The Situation When William Arrived at Tjernlund Products

Reed: So where should we start? At this time your dad is running Tjernlund Products, and your brother has just started working there. Pick up from here.

William: My uncle handed it off to my dad. My uncle has two sons who are also working in the business. The business was keeping on the same trajectory until they hired my brother. They hired him to help change the culture and mentality. They knew that he had some experience in e-commerce and had a fresh outlook on how business works.

Reed: What had the 10 years before that been like?

William: Fan-based stuff. They were still manufacturing the majority of what they were selling. They'd import motors and certain circuit boards from China, but the metal fabrication and assembly was still done at Tjernlund Products. The majority of people at Tjernlund Products were over the age of 45 and had been there 20 years on average. Everyone was kind of an expert at their own specific job but they had never looked at anything from an outsider's or completely fresh point of view. That was the reason why my brother was brought in there. He had a more current business school degree and more advanced knowledge of internet-based resources and sales. They called him College Boy when he first got there.

Reed: Who were they selling to at this time?

William: Most sales were to regional HVAC and plumbing distributors and to a few national distributors like Grainger. Smaller segments were sold to the engineering specification market and to specialty retailers.

Reed: How did your brother's background shape his thoughts on the potential he saw?

William: My brother's background is very entrepreneurial. He had been buying stuff from China via AliBaba for a few years, then selling finished goods on eBay and Amazon. He already had that mentality of, "Why don't we just buy a finished product and resell it for more money? Why are we trying to reinvent the wheel every time?"

Trying to invent something from scratch, get patents, get trademarks, make sure we have all the UL listing, the CE certification — this all sounded like so much trouble to launch a product at Tjernlund Products that might do $200,000 a year in annual sales, maybe $60,000 net profit.

Reed: He basically thought instead of focusing on manufacturing, how do we acquire finished goods easier and sell them on e-commerce marketplaces?
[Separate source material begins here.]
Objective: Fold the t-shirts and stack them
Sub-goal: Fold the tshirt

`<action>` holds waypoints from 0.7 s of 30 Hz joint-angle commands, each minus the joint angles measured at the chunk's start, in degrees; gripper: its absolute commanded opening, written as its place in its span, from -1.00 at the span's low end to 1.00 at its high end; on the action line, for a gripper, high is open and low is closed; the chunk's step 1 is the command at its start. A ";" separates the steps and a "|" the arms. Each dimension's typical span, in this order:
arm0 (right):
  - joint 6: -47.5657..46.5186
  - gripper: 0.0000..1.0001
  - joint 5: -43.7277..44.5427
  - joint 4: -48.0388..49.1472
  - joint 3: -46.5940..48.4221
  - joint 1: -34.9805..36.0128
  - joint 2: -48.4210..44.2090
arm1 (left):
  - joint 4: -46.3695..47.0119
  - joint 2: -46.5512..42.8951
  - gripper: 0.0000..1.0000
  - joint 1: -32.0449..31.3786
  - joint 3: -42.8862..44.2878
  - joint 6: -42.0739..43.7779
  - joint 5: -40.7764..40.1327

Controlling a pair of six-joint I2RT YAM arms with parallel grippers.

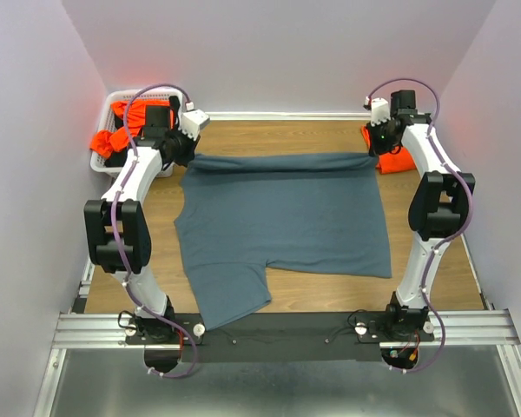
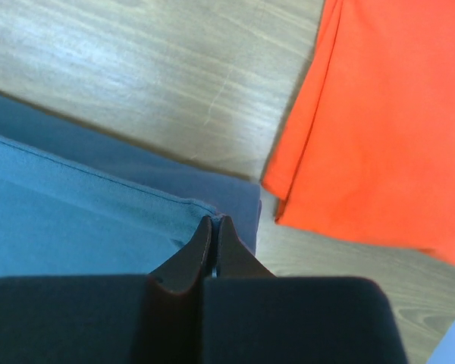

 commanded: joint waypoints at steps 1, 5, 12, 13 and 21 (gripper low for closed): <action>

William: Yes, he wanted to sell straight to consumers. Tjernlund Products has a product called an RB10 Register Booster Fan — a blower that drops inside your register boot that boosts the amount of conditioned air entering a room. The fan inside of that is the same fan used for fireplaces to move air. He saw that the part they were buying for $7 was going as a finished good on Amazon for $90. That's where the first thought came from: "These somewhat unfinished products are actually finished products to other people."

Another example: a computer fan used for anything from cooling computers to cooling Bitcoin mines. The actual fan, when it comes down to it, is the same as the fan they already bought. The wholesale was $5; the retail was $20. Tjernlund was already buying 10,000 of these fans a year. If we bought 11,000, I'm sure I could get rid of those last 1,000 and make almost pure profit.

Tjernlund Products Assembly Line

Initial Pursuit of Selling on Amazon Through Seller Central

Reed: What were you doing while your brother was several years into Tjernlund Products?

William: It took him to his fourth or fifth year for this light bulb to come on. In the meantime, I was in college at the University of Minnesota Duluth, getting an economics degree and slowly following in my brother's footsteps importing products from China, selling them on eBay, Craigslist, and Amazon. The last half of my time in college was spent learning as much inside the classroom as outside, listening to e-marketing podcasts and audiobooks on how to build a brand, how to get backlinks, how to start and monetize a blog.

Reed: Was it always the plan for you to work for Tjernlund Products after you graduated?

William: No. I was close to graduating and asked my dad, "What's the deal with Tjernlund Products right now? Do you have a job for me?" He said my brother was starting an Amazon arm of the business and might need help. My brother thought this was a match made in heaven — someone he could trust, someone he could speak candidly to. Our age gap is large enough that we never even fought as kids. Starting December 2013, I was working full-time at Tjernlund Products.

Reed: What did that look like day-to-day?

William: At the time we had access to catalogs through the family business from different parts and companies. That was the lowest-hanging fruit. We'd go through the Amazon website and compare the products. We didn't have any third-party software we were just looking at reviews. "Hey, this has 100 reviews. We need to buy this. This thing sells like crazy." Even if something had only five reviews we'd say, "Okay, it's worth buying a couple."

Reed: Was this on Seller Central with FBA?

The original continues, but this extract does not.